A Survey of Software based Distributed Shared Memory
(DSM) implementation methodologies for
Multiprocessor Environments

Hemant D. Vasava; Jagdish M. Rathod

A Survey of Software based Distributed Shared Memory (DSM) implementation methodologies for Multiprocessor Environments

Hemant D. Vasava¹, Jagdish M. Rathod²

Assistant Professor, Dept. of CP, BVM Engineering College, V.V.Nagar, Gujarat, India
Associate Professor, Dept. of Electronics, BVM Engineering College, V.V.Nagar,Gujarat, India

Related article at Pubmed, Scholar Google

Visit for more related articles at International Journal of Innovative Research in Science, Engineering and Technology

Abstract

It is more important to optimize the distributed system features to obtain the maximum possible performance. A distributed shared memory (DSM) of distributed system is kind of mechanism that allowing system’s multiple processors to access shared data without using interposes communication(IPC). A DSM is a simple yet powerful paradigm for structuring multiprocessor systems. It can be designed using hardware and/or software methodologies based on various considerations of data being shared in multiprocessor environments. It is better to design DSM in software because sharing data becomes a problem which has to be easily tackled in software and not in hardware as in multiprocessor systems. This paper discussed various design methodologies based on granularity of data being shared like object based, shared variable based and page based with its features and drawbacks. This study also describes DSM requirements, advantages of software based DSM design over hardware based design, Semantics of concurrent access and replication, DSM algorithms and various issues of DSM with respect to underlying parameters of multiprocessor environments

Keywords

Interprocess Communication (IPC), Distributed Shared Memory (DSM), Distributed Global Address Space (DGAS), Very Large Scale Integration (VLSI)

INTRODUCTION

A distributed shared memory (DSM) is a kind of mechanism that allowing user’s multiple processors to access shared data without using interprocess communications. To construct such a multiprocessor systems, the underlying hardware and/or software must move data items (memory contents) among processors in a way that provides the illusion of a globally shared address space. So, distributed shared memory also known as a distributed global address space (DGAS). As DSM system involves moving of data from on node to another node which is in traditional generated networks, so bandwidth and performance are the important criteria for design. Recent developments in Very Large Scale Integration (VLSI) technologies create the possibility of multiple processors in a single chip. So, it is required to share a number of resources, especially off-chip resources, which creates new constraints in the design process [1]. These evolutions of VLSI technologies now it is possible to integrate whole systems with DSM on a single chip and new constraints have to be taken into account in this environment: quality of service, bandwidth, expansion, security, access latency, power consumption and memory, performance etc [1]. Distributed system have evolved using message passing as their main method of communication in loosely coupled system and tightly coupled system uses shared memory between processor.

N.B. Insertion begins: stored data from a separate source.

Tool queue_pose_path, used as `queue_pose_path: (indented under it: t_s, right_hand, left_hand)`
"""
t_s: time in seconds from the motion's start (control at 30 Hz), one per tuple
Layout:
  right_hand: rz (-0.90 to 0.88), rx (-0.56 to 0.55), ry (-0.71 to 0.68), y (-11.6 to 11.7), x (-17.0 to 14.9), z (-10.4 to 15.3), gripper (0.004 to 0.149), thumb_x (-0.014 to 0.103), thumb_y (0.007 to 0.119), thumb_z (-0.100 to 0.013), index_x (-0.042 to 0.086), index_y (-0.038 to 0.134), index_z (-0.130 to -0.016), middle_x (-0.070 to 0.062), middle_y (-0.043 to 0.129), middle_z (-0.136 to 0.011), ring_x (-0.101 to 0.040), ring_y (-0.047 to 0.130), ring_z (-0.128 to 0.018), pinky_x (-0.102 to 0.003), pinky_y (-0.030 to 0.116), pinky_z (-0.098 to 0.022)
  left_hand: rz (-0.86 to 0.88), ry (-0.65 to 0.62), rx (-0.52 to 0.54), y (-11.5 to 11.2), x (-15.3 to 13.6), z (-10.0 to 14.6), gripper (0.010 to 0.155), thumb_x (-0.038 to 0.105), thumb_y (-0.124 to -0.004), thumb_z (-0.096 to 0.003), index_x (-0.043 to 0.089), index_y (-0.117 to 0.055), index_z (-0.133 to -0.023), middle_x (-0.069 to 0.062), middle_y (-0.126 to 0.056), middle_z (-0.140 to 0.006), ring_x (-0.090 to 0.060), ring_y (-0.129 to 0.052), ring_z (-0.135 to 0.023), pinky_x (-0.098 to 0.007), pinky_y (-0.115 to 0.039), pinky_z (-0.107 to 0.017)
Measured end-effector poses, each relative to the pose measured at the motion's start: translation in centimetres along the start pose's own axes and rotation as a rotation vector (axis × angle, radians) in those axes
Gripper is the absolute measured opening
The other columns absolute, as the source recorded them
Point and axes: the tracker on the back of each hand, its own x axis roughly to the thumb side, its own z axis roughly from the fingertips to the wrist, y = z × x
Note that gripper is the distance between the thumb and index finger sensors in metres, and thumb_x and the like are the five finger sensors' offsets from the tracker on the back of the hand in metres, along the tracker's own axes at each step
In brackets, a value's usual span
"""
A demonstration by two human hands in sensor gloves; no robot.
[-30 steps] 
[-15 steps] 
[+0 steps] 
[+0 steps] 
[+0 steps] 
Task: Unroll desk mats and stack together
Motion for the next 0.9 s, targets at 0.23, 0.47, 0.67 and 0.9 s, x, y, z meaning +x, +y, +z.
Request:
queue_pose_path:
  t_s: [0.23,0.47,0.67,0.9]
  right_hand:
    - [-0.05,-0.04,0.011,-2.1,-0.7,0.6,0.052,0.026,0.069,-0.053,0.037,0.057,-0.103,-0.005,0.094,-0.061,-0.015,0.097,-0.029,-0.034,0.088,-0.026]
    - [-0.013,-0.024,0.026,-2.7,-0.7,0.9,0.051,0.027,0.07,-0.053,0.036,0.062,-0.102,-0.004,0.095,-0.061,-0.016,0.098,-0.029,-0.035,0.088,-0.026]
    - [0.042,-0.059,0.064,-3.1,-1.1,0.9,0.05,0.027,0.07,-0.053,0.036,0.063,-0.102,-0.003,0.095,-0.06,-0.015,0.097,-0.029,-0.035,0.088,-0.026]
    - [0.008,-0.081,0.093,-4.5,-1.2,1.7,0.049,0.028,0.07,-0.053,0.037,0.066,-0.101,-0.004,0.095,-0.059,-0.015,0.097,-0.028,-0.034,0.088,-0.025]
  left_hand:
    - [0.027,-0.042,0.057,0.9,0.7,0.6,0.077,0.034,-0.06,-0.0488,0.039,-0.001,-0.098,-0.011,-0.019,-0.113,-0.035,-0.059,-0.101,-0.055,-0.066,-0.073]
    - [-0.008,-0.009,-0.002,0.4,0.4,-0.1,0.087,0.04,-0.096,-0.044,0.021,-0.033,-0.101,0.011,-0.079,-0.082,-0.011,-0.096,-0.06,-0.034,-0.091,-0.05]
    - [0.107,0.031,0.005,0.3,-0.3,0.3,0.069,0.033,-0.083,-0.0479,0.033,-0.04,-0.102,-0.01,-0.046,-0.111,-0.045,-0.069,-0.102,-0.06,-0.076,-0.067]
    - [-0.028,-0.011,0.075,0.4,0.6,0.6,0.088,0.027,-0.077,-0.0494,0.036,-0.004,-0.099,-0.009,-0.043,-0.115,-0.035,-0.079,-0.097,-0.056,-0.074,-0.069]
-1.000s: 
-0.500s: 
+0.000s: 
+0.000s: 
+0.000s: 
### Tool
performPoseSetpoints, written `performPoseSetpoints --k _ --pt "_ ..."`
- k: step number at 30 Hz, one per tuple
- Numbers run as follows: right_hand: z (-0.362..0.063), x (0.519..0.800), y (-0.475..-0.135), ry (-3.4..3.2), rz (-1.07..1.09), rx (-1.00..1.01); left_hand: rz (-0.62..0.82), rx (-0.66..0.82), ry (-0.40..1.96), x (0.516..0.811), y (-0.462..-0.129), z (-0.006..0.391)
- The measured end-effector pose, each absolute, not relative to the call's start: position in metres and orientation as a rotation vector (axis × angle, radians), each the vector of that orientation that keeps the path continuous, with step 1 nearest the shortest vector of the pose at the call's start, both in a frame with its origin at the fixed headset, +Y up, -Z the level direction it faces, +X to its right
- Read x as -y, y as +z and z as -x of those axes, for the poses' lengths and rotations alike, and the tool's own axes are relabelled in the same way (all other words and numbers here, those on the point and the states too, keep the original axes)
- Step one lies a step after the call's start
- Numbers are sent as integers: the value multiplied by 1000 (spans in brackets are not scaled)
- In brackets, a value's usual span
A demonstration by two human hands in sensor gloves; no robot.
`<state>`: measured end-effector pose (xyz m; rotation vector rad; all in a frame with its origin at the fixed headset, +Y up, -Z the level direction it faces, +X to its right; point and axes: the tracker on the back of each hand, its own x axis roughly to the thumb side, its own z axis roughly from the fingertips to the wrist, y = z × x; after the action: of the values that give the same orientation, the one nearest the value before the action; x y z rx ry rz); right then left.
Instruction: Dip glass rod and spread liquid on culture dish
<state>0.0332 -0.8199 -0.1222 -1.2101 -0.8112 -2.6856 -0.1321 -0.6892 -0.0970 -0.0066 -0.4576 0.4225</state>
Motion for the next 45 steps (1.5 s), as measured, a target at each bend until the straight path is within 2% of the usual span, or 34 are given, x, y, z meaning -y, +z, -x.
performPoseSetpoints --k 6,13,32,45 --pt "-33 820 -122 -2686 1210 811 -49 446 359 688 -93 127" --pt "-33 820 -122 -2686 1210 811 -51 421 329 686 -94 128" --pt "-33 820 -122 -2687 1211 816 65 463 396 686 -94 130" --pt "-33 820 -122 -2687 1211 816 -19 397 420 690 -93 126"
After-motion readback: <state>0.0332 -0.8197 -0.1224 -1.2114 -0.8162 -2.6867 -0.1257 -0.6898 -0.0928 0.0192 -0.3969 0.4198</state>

Here, figure 1 shows memory organizations for distribute systems which having various advantages and drawbacks. Distributed shared memory (DSM) systems processes share data transparently across node boundaries, data faulting, location, and movement is handled by the underlying system. So, DSM system represents a successful combination of two parallel computer classes i.e. shared memory and distributed memory. It provides the shared memory abstraction in system with physically distributed memories and consequently combine the advantages of both approaches [2]. Distributed shared memory can be implemented two ways. One with using hardware partitioning that also uses software components. Second is a software DSM system can be split into three classes: page-based, variable-based, object-based. The various DSM implementation are as given as below [3]. Object-based – It requires special programming language features to determine when a remote machine’s memory is to be accessed. Shared Variable-based – It requires custom compilers to add special instructions to program code in order to detect remote access. Page-based – It uses the memory management unit (MMU) to trap remote access attempts.

II. NEED OF DSM

Sharing of data is essential requirement of any distributed system. Also, current advancement in processor design user still demand more performance with parallel processors so the processor design needs to be upgraded to get more performance with using shared memory. Eventually, single processor technologies must give way to multiple processors parallel computers like it is less expensive to run 10 inexpensive processors cooperatively than it is to buy a new computer 10 times as fast [4]. For this kind of design to reduce various overhead it is require designing distributed shared memory which can be access by all the parallel processors. Solutions to such distribute and parallel system communication is distributed shared memory (DSM). So, to optimize imbalance between processors and memory its is require to investigate new architectural design which should be easy to expandable. In future whenever it is required to change the system design or to add some new future then is should be expandable.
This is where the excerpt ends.